How do perceptions of the built environment relate to traditional built environment measures?

The study compared the predicted perceptions with traditional built environment measures such as NDVI (greenness), walkability scores, and area deprivation indices. The correlations were generally low to moderate, suggesting that perceptions capture unique aspects of the built environment not fully captured by these objective measures.

What are the limitations of using street view images and crowdsourced data to study perceptions?

The study highlighted several limitations:

  • Limited Scope: Street view images only capture streetscapes and may not represent perceptions related to sounds, smells, or non-street areas.
  • Sampling Bias: Reaching specific populations or geographic areas through crowdsourcing can be challenging.
  • Image Variability: The quality, season, weather, and time of day of street view images can introduce variations in perceptions.
  • Generalizability: Crowdsourced data may not fully represent diverse populations.
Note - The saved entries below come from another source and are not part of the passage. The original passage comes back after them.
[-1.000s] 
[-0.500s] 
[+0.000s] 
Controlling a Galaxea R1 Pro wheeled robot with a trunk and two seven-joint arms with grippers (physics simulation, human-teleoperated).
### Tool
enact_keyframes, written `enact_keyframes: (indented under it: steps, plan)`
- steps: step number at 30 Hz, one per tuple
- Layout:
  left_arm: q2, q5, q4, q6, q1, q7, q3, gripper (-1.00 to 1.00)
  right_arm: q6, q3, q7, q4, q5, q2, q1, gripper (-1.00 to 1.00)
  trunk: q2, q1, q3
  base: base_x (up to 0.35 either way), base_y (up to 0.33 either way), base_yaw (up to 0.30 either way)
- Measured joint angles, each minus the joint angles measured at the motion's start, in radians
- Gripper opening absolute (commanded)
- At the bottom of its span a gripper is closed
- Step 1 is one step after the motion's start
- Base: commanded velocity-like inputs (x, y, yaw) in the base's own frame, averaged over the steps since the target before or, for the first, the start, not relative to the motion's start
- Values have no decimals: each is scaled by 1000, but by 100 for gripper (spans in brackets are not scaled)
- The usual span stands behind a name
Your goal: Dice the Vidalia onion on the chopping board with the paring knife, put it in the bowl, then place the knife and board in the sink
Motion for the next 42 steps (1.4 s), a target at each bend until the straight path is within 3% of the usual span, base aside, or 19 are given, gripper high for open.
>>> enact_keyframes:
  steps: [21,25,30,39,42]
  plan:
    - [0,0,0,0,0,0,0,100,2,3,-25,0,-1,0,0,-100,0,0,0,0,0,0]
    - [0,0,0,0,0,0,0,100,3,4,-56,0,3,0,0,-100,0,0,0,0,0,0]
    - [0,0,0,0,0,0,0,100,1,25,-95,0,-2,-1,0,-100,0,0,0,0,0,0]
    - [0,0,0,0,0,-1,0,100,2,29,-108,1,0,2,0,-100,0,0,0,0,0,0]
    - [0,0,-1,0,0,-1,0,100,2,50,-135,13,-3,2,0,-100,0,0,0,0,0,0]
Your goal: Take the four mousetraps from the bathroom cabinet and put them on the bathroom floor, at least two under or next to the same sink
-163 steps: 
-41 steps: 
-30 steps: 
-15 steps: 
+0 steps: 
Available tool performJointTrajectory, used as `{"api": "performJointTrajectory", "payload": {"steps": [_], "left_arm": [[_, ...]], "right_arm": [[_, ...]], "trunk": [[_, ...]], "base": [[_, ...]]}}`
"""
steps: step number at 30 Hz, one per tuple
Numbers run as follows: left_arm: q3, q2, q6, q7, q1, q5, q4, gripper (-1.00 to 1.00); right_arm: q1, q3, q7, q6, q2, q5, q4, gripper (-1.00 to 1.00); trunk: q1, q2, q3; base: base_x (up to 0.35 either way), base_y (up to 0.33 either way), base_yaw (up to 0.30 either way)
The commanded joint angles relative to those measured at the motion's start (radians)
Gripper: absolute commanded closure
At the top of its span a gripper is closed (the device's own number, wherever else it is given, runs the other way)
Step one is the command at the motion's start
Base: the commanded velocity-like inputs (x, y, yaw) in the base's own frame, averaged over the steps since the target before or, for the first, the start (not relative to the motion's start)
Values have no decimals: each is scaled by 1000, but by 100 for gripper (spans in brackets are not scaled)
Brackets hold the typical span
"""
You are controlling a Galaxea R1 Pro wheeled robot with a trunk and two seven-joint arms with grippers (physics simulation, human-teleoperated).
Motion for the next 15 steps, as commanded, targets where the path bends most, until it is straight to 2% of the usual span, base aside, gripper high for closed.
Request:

What are the implications of this research for future studies in environmental epidemiology?

This study offers valuable tools and insights for future research:

  • It provides a framework for measuring and modeling perceptions, enabling researchers to incorporate these crucial factors into epidemiological studies.
  • It highlights the importance of considering perceptions alongside traditional measures for a more comprehensive understanding of how the built environment impacts health.
  • It advances the use of deep learning and street view imagery to assess complex environmental exposures, opening new avenues for research on the exposome – the totality of environmental exposures throughout life.